Please return every line below that contains the string "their".

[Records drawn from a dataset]

--------------------------------

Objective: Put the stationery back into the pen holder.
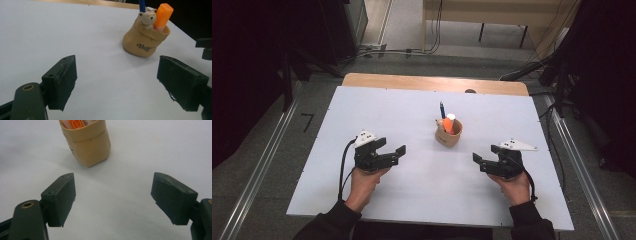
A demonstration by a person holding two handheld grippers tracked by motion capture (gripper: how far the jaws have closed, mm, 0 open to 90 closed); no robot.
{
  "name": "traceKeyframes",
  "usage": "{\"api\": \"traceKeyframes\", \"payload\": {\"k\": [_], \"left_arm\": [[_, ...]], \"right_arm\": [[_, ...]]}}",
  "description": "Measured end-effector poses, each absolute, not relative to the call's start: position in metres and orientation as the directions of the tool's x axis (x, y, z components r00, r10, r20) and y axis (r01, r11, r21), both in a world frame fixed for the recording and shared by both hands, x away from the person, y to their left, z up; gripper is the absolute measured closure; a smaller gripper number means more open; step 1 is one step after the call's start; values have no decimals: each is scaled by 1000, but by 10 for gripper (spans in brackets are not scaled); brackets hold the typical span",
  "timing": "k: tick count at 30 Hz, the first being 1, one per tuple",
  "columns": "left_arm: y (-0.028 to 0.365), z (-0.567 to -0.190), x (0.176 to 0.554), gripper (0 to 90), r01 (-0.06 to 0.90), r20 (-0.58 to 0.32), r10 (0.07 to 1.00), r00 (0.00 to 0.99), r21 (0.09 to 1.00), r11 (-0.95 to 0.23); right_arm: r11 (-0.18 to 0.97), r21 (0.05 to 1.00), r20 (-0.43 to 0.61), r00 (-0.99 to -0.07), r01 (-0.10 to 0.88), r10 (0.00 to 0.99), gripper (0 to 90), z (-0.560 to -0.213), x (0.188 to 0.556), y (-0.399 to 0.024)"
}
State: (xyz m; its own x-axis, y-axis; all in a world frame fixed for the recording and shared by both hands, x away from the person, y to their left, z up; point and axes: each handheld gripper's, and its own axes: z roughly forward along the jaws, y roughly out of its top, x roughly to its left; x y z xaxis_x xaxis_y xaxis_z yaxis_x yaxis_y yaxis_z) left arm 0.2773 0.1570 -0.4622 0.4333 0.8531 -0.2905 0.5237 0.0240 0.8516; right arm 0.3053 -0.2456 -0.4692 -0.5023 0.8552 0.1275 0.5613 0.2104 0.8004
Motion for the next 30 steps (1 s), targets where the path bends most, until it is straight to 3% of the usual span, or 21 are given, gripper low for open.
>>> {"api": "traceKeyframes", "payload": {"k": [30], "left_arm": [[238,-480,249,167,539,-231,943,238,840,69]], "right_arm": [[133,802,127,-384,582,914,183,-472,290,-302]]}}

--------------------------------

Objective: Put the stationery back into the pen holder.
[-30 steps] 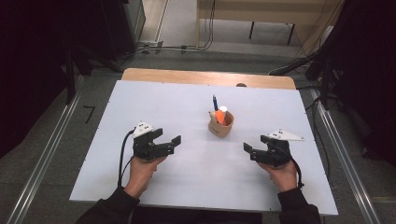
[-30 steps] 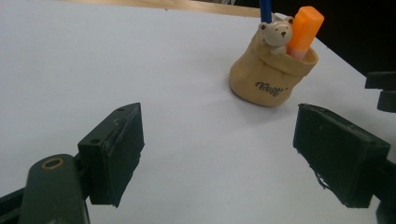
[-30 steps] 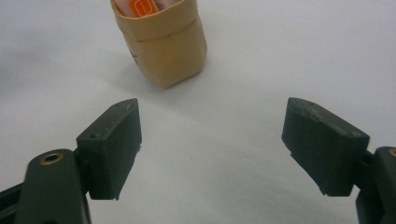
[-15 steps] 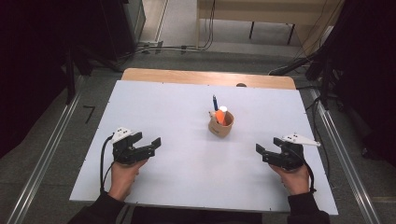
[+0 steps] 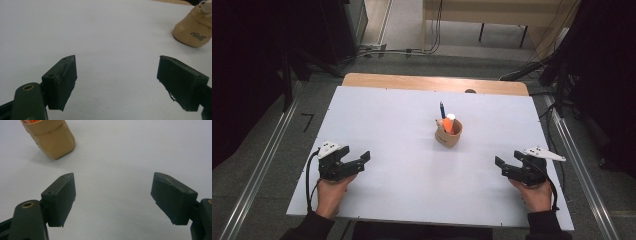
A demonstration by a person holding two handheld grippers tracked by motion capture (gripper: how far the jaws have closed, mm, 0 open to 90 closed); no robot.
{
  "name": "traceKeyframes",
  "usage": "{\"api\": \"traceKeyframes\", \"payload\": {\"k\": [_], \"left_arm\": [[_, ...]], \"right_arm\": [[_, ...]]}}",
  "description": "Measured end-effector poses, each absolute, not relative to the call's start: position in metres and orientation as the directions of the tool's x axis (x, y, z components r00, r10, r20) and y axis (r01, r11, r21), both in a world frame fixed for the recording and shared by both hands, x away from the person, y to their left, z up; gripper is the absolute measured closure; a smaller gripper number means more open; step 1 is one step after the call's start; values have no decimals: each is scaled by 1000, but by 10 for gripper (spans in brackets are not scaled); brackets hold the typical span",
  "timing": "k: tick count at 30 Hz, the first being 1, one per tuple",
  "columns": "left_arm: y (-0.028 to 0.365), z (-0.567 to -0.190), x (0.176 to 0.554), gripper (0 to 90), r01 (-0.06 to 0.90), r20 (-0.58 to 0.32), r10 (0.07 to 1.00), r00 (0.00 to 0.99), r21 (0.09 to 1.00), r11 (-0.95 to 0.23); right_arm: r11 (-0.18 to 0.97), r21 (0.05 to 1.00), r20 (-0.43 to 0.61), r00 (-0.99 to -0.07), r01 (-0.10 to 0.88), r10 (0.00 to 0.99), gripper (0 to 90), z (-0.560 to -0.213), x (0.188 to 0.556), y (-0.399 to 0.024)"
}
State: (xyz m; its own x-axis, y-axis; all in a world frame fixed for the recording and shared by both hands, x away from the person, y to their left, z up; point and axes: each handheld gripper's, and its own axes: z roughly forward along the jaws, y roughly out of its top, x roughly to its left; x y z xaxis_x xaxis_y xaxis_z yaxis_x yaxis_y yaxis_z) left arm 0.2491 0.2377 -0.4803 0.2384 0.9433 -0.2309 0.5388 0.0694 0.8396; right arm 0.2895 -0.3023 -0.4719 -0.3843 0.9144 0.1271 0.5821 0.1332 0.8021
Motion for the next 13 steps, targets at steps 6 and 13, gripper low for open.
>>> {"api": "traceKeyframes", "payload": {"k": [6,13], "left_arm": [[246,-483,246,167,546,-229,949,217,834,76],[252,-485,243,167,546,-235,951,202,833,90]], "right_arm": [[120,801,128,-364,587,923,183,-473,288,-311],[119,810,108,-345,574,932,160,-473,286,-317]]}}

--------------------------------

» **SOLUTION BELOW**:
  "description": "Measured end-effector poses, each absolute, not relative to the call's start: position in metres and orientation as the directions of the tool's x axis (x, y, z components r00, r10, r20) and y axis (r01, r11, r21), both in a world frame fixed for the recording and shared by both hands, x away from the person, y to their left, z up; gripper is the absolute measured closure; a smaller gripper number means more open; step 1 is one step after the call's start; values have no decimals: each is scaled by 1000, but by 10 for gripper (spans in brackets are not scaled); brackets hold the typical span",
State: (xyz m; its own x-axis, y-axis; all in a world frame fixed for the recording and shared by both hands, x away from the person, y to their left, z up; point and axes: each handheld gripper's, and its own axes: z roughly forward along the jaws, y roughly out of its top, x roughly to its left; x y z xaxis_x xaxis_y xaxis_z yaxis_x yaxis_y yaxis_z) left arm 0.2773 0.1570 -0.4622 0.4333 0.8531 -0.2905 0.5237 0.0240 0.8516; right arm 0.3053 -0.2456 -0.4692 -0.5023 0.8552 0.1275 0.5613 0.2104 0.8004
  "description": "Measured end-effector poses, each absolute, not relative to the call's start: position in metres and orientation as the directions of the tool's x axis (x, y, z components r00, r10, r20) and y axis (r01, r11, r21), both in a world frame fixed for the recording and shared by both hands, x away from the person, y to their left, z up; gripper is the absolute measured closure; a smaller gripper number means more open; step 1 is one step after the call's start; values have no decimals: each is scaled by 1000, but by 10 for gripper (spans in brackets are not scaled); brackets hold the typical span",
State: (xyz m; its own x-axis, y-axis; all in a world frame fixed for the recording and shared by both hands, x away from the person, y to their left, z up; point and axes: each handheld gripper's, and its own axes: z roughly forward along the jaws, y roughly out of its top, x roughly to its left; x y z xaxis_x xaxis_y xaxis_z yaxis_x yaxis_y yaxis_z) left arm 0.2491 0.2377 -0.4803 0.2384 0.9433 -0.2309 0.5388 0.0694 0.8396; right arm 0.2895 -0.3023 -0.4719 -0.3843 0.9144 0.1271 0.5821 0.1332 0.8021

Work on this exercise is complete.